┌─ Given records
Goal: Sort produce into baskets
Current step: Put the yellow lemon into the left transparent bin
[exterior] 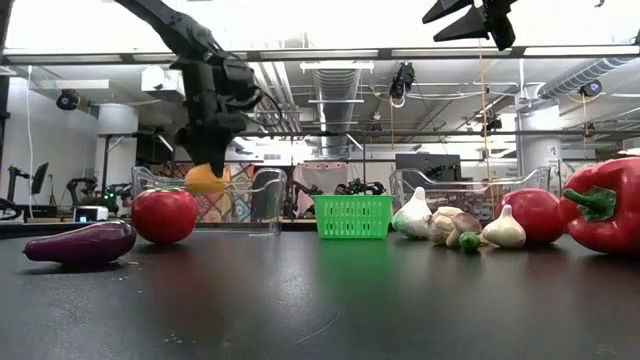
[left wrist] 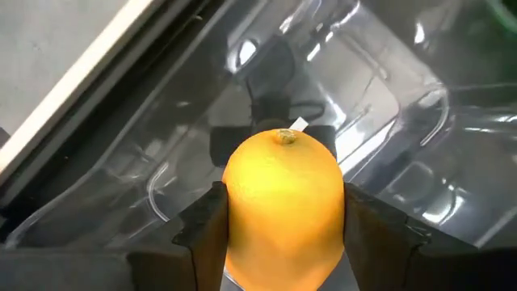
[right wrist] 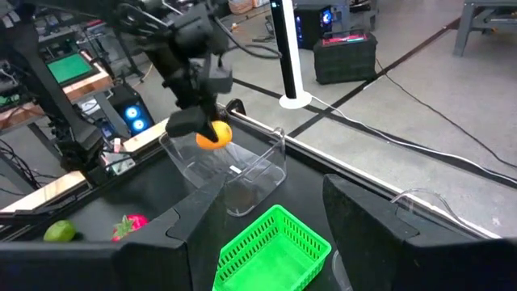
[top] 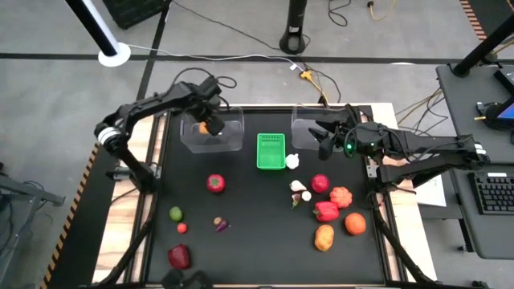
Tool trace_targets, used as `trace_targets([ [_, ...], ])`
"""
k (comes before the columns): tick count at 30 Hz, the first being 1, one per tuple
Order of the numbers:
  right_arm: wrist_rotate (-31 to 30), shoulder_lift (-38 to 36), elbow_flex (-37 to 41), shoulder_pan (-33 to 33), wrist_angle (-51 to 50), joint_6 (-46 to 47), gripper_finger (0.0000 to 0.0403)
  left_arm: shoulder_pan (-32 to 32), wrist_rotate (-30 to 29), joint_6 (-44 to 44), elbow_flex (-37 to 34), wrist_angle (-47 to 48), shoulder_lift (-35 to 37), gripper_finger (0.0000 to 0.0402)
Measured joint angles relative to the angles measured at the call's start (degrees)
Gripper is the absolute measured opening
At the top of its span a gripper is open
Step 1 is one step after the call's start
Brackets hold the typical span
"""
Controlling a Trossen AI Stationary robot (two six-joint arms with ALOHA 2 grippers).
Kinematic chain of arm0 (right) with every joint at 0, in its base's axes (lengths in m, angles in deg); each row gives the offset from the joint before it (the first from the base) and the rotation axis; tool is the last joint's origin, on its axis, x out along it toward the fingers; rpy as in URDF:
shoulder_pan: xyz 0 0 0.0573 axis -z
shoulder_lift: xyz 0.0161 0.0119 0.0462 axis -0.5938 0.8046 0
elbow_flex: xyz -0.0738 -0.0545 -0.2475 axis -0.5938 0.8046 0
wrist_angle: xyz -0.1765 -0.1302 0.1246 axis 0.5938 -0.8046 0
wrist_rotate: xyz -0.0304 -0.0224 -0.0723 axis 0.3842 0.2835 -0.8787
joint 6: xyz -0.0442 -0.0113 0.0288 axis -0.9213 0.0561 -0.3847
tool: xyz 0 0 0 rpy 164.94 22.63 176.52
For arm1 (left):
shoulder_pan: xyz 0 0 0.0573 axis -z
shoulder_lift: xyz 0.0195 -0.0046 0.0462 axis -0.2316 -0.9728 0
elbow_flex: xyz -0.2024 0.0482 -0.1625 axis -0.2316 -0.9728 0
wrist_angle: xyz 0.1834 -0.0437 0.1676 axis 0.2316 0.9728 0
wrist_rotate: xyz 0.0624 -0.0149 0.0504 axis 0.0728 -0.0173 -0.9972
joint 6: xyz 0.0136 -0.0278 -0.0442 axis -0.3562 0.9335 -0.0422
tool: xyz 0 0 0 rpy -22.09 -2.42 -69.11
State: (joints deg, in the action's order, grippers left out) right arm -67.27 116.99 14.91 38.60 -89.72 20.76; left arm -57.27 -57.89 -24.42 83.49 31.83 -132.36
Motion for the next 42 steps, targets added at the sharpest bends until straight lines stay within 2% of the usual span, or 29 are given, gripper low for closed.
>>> trace_targets([
  [12,-0.2,0.0,0.0,0.0,-0.4,-0.2,0.0196,0.4,-0.1,-1.7,0.1,0.9,-4.0,0.0187],
  [22,-0.5,0.0,0.0,0.0,-1.6,-1.7,0.0196,3.0,-0.1,-2.3,0.0,4.1,-4.0,0.0187],
  [42,-0.5,0.0,0.0,0.0,-4.6,-1.5,0.0196,3.0,-0.2,-2.2,0.0,4.6,-4.0,0.0187],
])
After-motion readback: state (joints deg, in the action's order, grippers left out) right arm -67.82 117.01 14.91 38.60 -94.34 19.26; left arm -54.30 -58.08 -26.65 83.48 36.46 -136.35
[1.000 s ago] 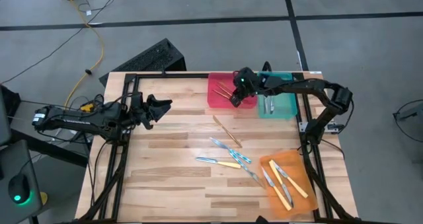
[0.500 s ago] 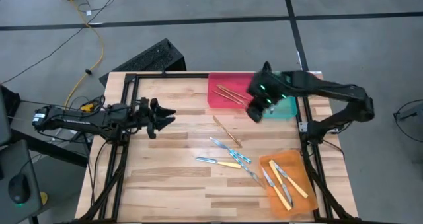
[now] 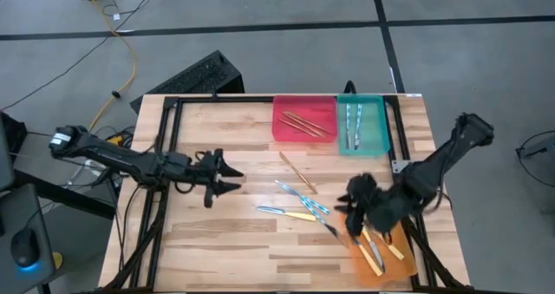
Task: Sort silverware by color (type)
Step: Put the blue knife into the blue bin
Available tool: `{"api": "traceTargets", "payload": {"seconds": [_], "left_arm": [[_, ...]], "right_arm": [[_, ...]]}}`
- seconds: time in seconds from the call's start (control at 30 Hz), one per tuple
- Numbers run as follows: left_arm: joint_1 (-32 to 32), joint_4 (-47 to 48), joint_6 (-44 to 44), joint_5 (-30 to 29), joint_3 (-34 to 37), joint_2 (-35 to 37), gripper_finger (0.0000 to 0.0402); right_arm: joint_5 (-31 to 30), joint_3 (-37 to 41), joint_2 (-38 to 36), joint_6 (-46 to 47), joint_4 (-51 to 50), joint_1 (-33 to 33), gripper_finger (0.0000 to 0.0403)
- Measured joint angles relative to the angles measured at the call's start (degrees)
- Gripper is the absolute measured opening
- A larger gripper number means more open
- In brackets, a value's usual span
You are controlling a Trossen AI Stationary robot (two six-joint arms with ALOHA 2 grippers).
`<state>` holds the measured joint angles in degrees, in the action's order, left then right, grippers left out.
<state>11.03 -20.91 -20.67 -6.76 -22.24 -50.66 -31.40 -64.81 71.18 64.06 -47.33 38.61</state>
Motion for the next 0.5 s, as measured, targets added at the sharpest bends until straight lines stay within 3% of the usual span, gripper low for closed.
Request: {"api": "traceTargets", "payload": {"seconds": [0.13, 0.27, 0.5], "left_arm": [[1.5, -9.3, 1.9, -0.1, 0.0, -7.1, 0.0173], [1.7, -16.7, 3.9, -0.2, -0.5, -14.0, 0.0173], [1.6, -16.6, 7.2, -3.0, -7.3, -24.9, 0.0173]], "right_arm": [[-8.2, 2.4, 5.4, 3.6, 9.5, 4.0, 0.0152], [-8.8, 2.4, 11.0, 3.5, 14.4, 4.8, 0.0152], [-8.9, 2.4, 16.4, 3.4, 17.1, 2.9, 0.0152]]}}
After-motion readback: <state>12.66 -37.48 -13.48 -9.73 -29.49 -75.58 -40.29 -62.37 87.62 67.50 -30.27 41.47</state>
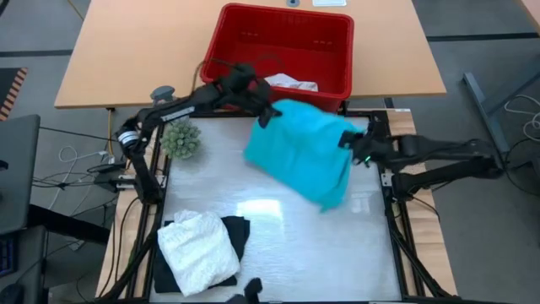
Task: Fold Laundry from Bin
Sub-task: Fold the blue shorts
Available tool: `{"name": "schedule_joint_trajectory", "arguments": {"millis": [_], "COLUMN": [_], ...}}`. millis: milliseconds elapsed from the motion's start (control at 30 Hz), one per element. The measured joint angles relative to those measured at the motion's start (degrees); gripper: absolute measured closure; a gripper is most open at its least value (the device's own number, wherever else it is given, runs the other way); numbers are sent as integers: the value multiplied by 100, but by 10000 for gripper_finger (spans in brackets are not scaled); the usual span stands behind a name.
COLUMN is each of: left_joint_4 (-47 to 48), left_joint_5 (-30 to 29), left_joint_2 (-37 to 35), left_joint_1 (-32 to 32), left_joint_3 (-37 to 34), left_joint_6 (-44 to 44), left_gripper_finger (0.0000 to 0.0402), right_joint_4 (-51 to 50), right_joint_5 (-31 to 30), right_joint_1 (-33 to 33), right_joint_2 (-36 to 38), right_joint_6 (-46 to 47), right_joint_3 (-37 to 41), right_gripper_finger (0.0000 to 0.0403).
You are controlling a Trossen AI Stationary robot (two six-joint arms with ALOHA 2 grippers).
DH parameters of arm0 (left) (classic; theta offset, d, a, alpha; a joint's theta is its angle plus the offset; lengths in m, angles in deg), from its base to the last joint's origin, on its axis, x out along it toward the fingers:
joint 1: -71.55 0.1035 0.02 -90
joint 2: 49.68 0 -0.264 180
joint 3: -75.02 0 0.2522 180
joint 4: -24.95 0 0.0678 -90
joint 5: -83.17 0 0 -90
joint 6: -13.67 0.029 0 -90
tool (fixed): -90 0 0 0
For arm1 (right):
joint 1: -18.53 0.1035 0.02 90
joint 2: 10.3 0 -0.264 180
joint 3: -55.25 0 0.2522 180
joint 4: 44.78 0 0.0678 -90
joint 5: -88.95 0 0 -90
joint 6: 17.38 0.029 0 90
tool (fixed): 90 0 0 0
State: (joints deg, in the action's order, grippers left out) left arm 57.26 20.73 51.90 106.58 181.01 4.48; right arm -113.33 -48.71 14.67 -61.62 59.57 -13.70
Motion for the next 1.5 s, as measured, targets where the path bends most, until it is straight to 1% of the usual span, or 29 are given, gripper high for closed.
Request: {"name": "schedule_joint_trajectory", "arguments": {"millis": [100,167,233,267,300,433,533,600,700,800,900,967,1033,1133,1200,1267,1367,1433,1500], "left_joint_4": [26,282,743,1022,1270,2151,2241,2089,1493,897,397,278,254,448,542,768,854,885,998], "left_joint_5": [-88,-97,-97,-95,-95,-136,-140,-107,-70,-88,-99,-100,-131,-90,-86,-100,-126,-197,-220], "left_joint_2": [-311,-550,-751,-838,-918,-1068,-1065,-1063,-1056,-1054,-1056,-1054,-1063,-1204,-1417,-1659,-1989,-2143,-2182], "left_joint_1": [134,177,185,182,153,-133,-443,-682,-1031,-1245,-1332,-1350,-1342,-1334,-1340,-1331,-1316,-1317,-1328], "left_joint_3": [0,0,0,-19,-85,-558,-1330,-1993,-2997,-3734,-4209,-4355,-4342,-4225,-4051,-3893,-3829,-3825,-3823], "left_joint_6": [259,518,719,783,876,1190,1149,973,612,193,-222,-546,-808,-842,-776,-524,-276,-371,-203], "left_gripper_finger": [402,402,401,401,401,401,401,401,401,401,401,401,401,401,401,401,401,400,392], "right_joint_4": [79,132,115,91,57,-219,-201,-217,-184,-166,-86,-62,-108,-66,-70,-114,-66,53,223], "right_joint_5": [-136,-38,241,383,513,1090,1558,1805,2171,2550,3053,3249,3390,3452,3444,3259,2676,2243,1968], "right_joint_1": [-26,98,319,440,577,1260,1735,2032,2406,2657,2803,2837,2871,2912,2944,2984,3062,3085,3031], "right_joint_2": [196,255,264,261,221,-273,-865,-1225,-1794,-2202,-2596,-2808,-2943,-3008,-2902,-2726,-2455,-2326,-2271], "right_joint_6": [-1037,-1543,-1622,-1515,-1258,419,1330,2020,2713,3098,3211,3214,3173,2942,2905,2870,2933,2933,2731], "right_joint_3": [-598,-935,-1059,-1057,-1007,-551,-183,-37,58,94,104,107,107,121,115,115,113,113,107], "right_gripper_finger": [384,384,384,384,384,384,384,384,384,384,382,362,330,275,236,198,154,138,132]}}
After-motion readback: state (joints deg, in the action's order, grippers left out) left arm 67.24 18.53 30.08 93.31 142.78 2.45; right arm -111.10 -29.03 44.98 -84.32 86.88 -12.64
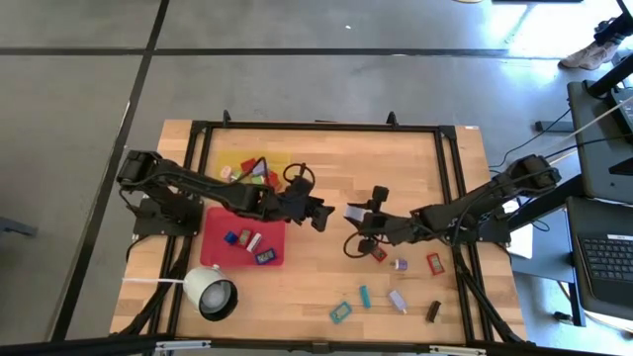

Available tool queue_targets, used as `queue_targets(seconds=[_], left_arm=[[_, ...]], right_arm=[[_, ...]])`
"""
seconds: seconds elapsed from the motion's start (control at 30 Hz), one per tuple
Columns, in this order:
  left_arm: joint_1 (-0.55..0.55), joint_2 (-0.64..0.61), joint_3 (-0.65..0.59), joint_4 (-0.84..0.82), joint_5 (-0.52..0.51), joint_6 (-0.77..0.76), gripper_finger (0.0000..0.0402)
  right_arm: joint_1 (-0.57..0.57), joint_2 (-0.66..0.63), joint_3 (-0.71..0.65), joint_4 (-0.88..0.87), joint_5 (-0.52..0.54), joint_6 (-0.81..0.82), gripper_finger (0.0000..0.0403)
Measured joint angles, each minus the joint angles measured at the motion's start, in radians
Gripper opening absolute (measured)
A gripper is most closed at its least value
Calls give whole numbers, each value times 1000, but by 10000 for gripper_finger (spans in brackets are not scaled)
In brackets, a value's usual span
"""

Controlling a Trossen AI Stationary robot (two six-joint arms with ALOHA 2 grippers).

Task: Pick & Place Office items
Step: Put the white timer into the red bin

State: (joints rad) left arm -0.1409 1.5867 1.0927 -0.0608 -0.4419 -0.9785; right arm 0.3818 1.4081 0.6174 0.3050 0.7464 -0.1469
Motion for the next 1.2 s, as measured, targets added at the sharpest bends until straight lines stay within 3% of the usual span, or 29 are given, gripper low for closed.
queue_targets(seconds=[0.17, 0.53, 0.83, 1.0, 1.2], left_arm=[[1, 0, 0, -3, 21, -2, 240], [22, 0, 0, -9, 56, -3, 240], [27, 0, 0, -25, 79, 28, 237], [26, 0, 0, -25, 63, 81, 208], [30, 0, 0, -32, 60, 110, 139]], right_arm=[[-46, 37, 13, 69, -3, -22, 163], [-64, 209, 195, 68, 0, -88, 164], [-64, 267, 269, 57, 93, -157, 164], [-64, 268, 272, 58, 85, -172, 164], [-64, 268, 272, 72, 85, -213, 164]])
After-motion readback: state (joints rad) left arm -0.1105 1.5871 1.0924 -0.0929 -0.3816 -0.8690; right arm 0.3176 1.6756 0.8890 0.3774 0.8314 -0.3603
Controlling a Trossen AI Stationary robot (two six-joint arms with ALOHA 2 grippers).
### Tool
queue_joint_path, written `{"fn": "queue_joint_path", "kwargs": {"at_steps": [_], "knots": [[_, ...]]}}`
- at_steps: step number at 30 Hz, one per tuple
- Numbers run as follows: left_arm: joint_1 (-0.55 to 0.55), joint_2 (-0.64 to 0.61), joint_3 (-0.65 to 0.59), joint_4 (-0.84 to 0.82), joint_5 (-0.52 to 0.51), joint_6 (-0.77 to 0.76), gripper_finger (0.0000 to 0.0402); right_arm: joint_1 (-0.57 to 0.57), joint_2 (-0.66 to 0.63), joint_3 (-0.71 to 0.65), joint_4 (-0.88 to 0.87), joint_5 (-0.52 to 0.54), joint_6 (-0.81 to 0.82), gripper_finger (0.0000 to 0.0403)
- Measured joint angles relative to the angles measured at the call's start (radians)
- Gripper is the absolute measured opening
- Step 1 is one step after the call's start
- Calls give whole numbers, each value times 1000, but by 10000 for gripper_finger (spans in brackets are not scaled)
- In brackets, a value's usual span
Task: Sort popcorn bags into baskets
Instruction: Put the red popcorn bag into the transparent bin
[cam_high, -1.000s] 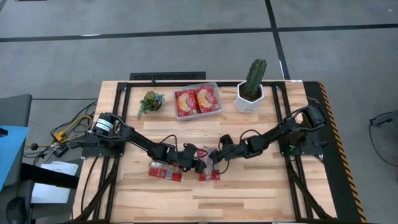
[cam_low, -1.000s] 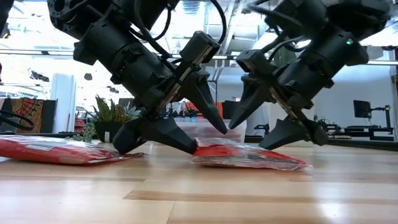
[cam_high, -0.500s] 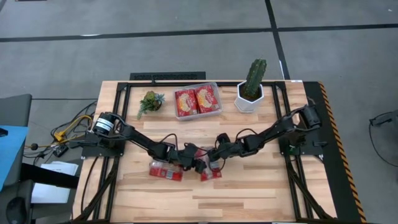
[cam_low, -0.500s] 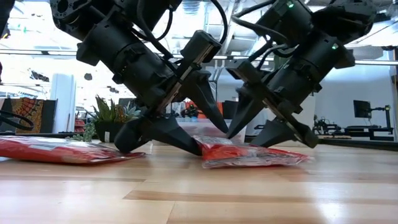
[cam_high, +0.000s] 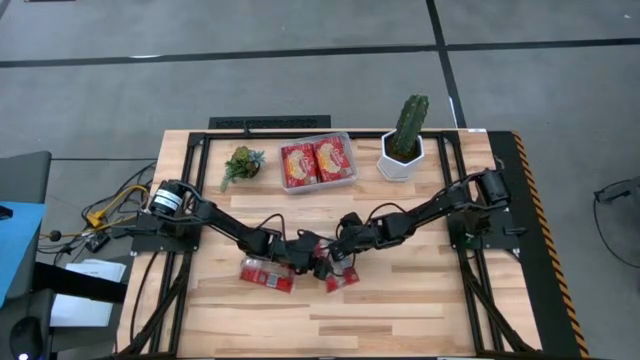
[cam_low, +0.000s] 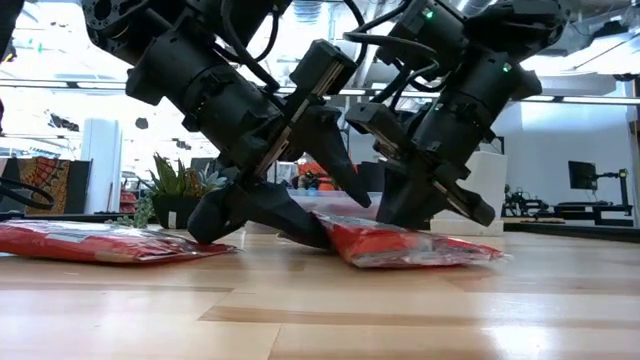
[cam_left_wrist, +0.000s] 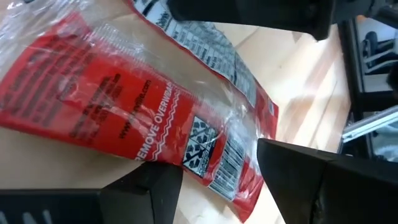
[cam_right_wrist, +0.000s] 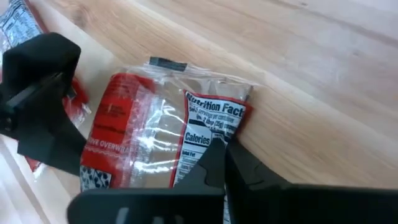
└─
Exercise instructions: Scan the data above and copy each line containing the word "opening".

Solution below:
Gripper is the absolute measured opening
- Gripper is the absolute measured opening
Gripper opening absolute (measured)
- Gripper is the absolute measured opening

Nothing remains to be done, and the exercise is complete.